- **What you have to do**
Exactly the lines from the start of the data below through the line that contains "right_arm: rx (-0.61" are to be copied, with pictures left out.

- **Data provided**
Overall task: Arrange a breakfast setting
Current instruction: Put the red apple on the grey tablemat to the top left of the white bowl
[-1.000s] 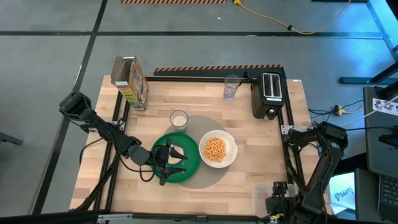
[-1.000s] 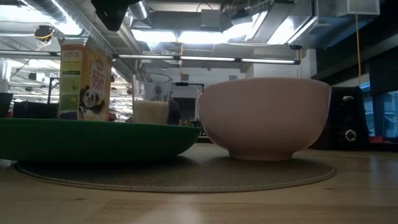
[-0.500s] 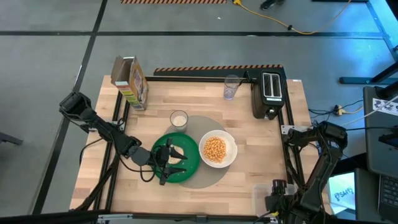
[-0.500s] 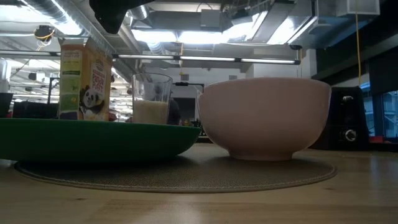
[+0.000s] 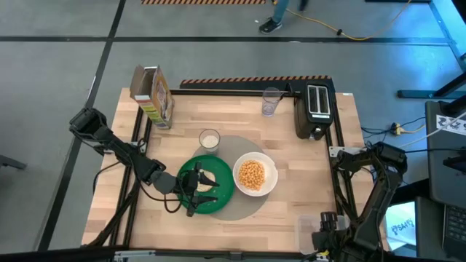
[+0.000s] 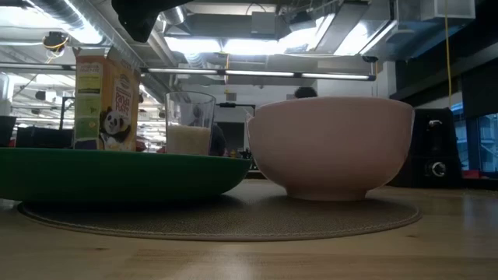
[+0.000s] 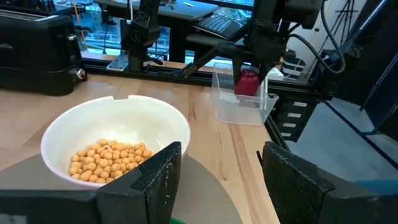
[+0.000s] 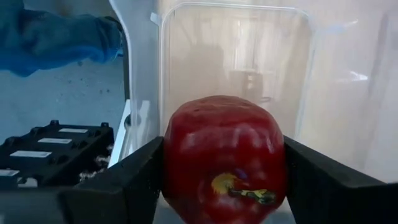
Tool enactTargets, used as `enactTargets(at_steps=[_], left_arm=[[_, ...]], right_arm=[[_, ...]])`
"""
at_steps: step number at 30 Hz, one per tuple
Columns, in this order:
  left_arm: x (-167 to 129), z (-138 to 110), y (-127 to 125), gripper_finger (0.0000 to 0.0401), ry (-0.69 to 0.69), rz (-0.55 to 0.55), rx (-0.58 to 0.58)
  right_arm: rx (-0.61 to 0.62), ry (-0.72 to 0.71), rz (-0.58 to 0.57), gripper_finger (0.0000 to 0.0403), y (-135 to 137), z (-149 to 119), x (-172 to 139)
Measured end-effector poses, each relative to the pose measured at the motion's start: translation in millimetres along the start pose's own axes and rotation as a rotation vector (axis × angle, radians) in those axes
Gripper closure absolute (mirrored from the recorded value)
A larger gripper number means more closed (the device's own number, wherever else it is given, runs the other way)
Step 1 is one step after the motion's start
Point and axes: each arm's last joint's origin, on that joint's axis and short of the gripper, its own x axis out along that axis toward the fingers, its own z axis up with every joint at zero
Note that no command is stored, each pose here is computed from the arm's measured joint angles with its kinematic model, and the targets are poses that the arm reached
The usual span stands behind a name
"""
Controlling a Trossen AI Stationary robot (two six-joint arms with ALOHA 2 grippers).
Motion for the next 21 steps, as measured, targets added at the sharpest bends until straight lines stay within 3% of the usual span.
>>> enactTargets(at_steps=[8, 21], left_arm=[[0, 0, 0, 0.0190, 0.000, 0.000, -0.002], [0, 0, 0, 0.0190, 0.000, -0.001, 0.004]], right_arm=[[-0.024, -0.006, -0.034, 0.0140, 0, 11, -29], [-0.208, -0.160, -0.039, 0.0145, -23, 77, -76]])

- **Result**
Overall task: Arrange a breakfast setting
Current instruction: Put the red apple on the grey tablemat to the top left of the white bowl
[-1.000s] 
[-1.000s] 
[-0.500s] 
[-0.500s] 
[+0.000s] 
[+0.000s] 
[+0.000s] 
[+0.000s] 
Tool enactTargets, used as `enactTargets(at_steps=[_], left_arm=[[_, ...]], right_arm=[[_, ...]])`
"""
at_steps: step number at 30 Hz, one per tuple
Columns, in this order:
  left_arm: x (-167 to 129), z (-138 to 110), y (-127 to 125), gripper_finger (0.0000 to 0.0401), ry (-0.69 to 0.69), rz (-0.55 to 0.55), rx (-0.58 to 0.58)
  right_arm: rx (-0.61 to 0.62), ry (-0.72 to 0.71), rz (-0.58 to 0.57), gripper_finger (0.0000 to 0.0403), y (-135 to 137), z (-149 to 119), x (-172 to 139)

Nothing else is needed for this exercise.